Salamanders ain't what they used to be. Six species of the amphibian living in the Appalachian Mountains, researchers say, are smaller -- by 2 to 18 percent compared to their size in the 1950s -- and they think it's because of climate change.
"This is one of the largest and fastest rates of change ever recorded in any animal," said author Karen R. Lips. And, she adds, it's clearly coordinated with the fastest warming of the climate in Earth's history. The researchers, who published their findings in the journal Global Change Biology, believe the hotter, drier weather is forcing the salamanders to expend more energy, faster, in order to survive. To do so more efficiently, they're starting to shrink. Here's more from Nature:
Lips’s analysis draws on salamander specimens collected between 1950 and 2007 by Richard Highton, an ecologist at the University of Maryland who has since retired. In 2011–2012, Lips and her colleagues resampled 78 of the sites originally surveyed by Highton, which stretch over 767 kilometers of varied elevation in the Appalachians. They also included measures they made in 2009 at sites in Great Smoky Mountains National Park in Tennessee.

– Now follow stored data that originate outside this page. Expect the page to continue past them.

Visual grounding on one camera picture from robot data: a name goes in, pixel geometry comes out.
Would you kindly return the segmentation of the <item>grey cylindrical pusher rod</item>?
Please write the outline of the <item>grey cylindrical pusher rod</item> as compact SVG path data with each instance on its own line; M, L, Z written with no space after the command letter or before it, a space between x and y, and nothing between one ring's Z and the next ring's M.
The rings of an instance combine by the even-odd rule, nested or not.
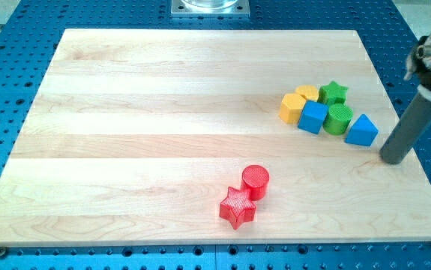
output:
M379 154L387 164L399 164L431 125L431 90L423 85L408 105Z

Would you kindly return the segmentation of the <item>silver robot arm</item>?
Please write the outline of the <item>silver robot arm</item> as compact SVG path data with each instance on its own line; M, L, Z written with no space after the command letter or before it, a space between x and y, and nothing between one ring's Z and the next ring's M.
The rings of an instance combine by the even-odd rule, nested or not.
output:
M416 76L417 94L408 105L379 154L387 164L399 164L431 125L431 32L422 36L406 59L405 80Z

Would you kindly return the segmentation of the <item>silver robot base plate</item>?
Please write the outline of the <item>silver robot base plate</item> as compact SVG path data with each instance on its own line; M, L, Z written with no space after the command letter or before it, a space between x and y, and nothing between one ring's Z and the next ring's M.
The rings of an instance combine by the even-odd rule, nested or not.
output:
M218 17L250 15L249 0L171 0L173 17Z

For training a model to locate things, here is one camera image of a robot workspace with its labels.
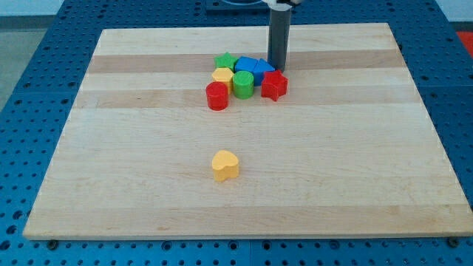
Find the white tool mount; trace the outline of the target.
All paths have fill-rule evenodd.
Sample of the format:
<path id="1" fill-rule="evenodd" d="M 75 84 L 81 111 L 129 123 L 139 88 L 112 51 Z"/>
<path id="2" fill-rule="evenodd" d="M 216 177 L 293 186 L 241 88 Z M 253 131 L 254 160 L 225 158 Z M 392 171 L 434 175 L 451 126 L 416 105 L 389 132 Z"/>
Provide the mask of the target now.
<path id="1" fill-rule="evenodd" d="M 290 10 L 300 5 L 303 0 L 262 0 L 272 10 Z"/>

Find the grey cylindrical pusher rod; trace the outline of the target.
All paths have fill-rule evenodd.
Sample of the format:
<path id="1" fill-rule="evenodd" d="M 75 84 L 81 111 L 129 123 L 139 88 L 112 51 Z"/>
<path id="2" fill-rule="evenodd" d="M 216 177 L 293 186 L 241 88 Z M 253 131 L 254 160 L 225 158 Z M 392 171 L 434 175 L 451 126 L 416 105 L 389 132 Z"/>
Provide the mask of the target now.
<path id="1" fill-rule="evenodd" d="M 290 32 L 291 7 L 271 8 L 268 32 L 268 63 L 281 72 L 285 71 Z"/>

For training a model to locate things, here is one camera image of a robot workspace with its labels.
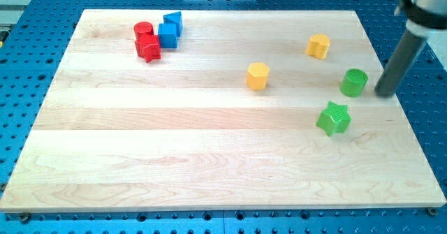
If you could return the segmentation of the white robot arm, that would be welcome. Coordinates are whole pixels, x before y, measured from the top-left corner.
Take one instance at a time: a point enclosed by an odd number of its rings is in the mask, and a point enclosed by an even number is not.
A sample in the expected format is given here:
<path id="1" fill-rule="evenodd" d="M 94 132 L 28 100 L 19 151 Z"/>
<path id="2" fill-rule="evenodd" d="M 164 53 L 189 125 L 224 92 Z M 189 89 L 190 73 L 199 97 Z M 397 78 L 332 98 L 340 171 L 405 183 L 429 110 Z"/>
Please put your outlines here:
<path id="1" fill-rule="evenodd" d="M 401 13 L 407 29 L 418 36 L 446 30 L 446 0 L 397 0 L 394 15 Z"/>

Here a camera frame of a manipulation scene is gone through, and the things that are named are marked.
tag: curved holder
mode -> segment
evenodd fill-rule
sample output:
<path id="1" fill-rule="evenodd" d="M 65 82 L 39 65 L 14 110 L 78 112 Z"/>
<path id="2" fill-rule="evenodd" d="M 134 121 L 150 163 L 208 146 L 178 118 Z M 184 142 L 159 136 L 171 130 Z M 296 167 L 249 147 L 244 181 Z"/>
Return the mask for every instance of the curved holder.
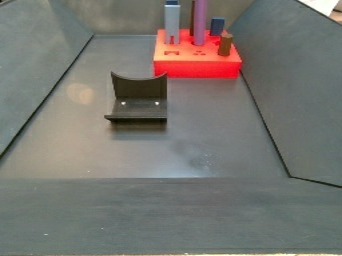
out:
<path id="1" fill-rule="evenodd" d="M 147 79 L 133 79 L 111 72 L 115 103 L 105 118 L 121 120 L 167 120 L 167 73 Z"/>

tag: red block
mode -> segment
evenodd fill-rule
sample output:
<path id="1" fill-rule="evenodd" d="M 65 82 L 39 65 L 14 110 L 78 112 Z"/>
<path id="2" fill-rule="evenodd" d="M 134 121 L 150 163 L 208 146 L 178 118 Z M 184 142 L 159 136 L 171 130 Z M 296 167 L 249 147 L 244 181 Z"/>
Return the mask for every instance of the red block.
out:
<path id="1" fill-rule="evenodd" d="M 238 78 L 242 60 L 236 46 L 230 56 L 220 56 L 220 36 L 206 31 L 206 44 L 196 46 L 188 29 L 181 30 L 181 44 L 165 44 L 165 30 L 158 30 L 154 67 L 155 76 Z"/>

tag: bin floor
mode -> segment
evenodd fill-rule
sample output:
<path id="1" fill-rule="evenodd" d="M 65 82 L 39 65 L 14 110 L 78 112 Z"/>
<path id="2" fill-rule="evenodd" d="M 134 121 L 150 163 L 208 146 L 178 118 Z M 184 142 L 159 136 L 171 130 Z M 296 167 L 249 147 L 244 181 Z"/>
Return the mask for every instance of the bin floor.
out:
<path id="1" fill-rule="evenodd" d="M 0 161 L 0 254 L 338 253 L 342 190 L 289 179 L 245 80 L 169 79 L 169 121 L 113 125 L 110 72 L 154 36 L 98 36 Z"/>

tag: gray panel
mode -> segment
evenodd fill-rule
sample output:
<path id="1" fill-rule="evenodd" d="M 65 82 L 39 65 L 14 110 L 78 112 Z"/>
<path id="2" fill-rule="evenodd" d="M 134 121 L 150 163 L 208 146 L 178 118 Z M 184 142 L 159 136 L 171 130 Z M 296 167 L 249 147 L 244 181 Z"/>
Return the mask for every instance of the gray panel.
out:
<path id="1" fill-rule="evenodd" d="M 149 34 L 165 27 L 165 0 L 62 0 L 98 34 Z M 214 16 L 230 25 L 254 0 L 213 0 L 208 29 Z M 192 0 L 181 1 L 181 28 L 190 28 Z"/>
<path id="2" fill-rule="evenodd" d="M 58 0 L 2 5 L 0 154 L 91 36 Z"/>
<path id="3" fill-rule="evenodd" d="M 298 180 L 2 180 L 0 192 L 2 255 L 342 251 L 342 190 Z"/>
<path id="4" fill-rule="evenodd" d="M 342 27 L 294 0 L 258 0 L 230 31 L 296 177 L 342 185 Z"/>
<path id="5" fill-rule="evenodd" d="M 103 118 L 111 71 L 153 77 L 154 45 L 155 36 L 93 39 L 3 158 L 0 178 L 288 177 L 241 78 L 169 79 L 166 129 Z"/>

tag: purple peg
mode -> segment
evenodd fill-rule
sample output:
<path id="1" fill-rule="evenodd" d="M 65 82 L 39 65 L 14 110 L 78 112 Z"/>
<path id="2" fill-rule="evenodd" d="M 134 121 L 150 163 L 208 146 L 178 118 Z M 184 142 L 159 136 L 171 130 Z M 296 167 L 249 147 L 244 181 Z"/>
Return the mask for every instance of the purple peg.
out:
<path id="1" fill-rule="evenodd" d="M 196 2 L 194 44 L 206 43 L 208 0 Z"/>

Lips originally sought to determine whether a possible decline in salamander populations first reported by Highton was caused by Batrachochytrium dendrobatidis, a fungus that causes deadly infections in amphibians. When she found that fewer than 1% of the animals she studied were infected with the fungus, Lips began to suspect that climate change could be a factor.
Lips and her team found that reduced size was greatest at lower latitudes, areas experiencing increased temperature and decreased rainfall over the 55-year period — although no single factor could explain the declines in body size.
To determine how climate conditions could affect salamander survival, study co-author Michael Sears, an ecological modeller at Clemson University in South Carolina, created a biophysical model simulating salamanders’ daily activity using temperature and moisture data from the National Weather Service. He found that metabolic activity for two sizes of salamander — modelled on the relatively tiny P. cinereus and the much larger P. glutinosus — increased between 7.14% and 7.86% over the five decades. Unless salamanders eat more to compensate for a faster metabolism, they will get smaller, says Lips.
Other researchers, it should be noted, take issue with the study's methodology, contending that it overstates the role of climate change. “Other potential factors—such as long-term air pollution, habitat changes and forest-structure changes due to nonindigenous insects—weren’t considered in the analyses,” Ken Dodd, a population ecologist at the University of Florida in Gainesville, told Nature. In other words, it's tough out there for salamanders. If it does turn out to be that they're flexible enough to adjust to new conditions, Lips said, "it gives us hope that some species are going to be able to keep up with climate change."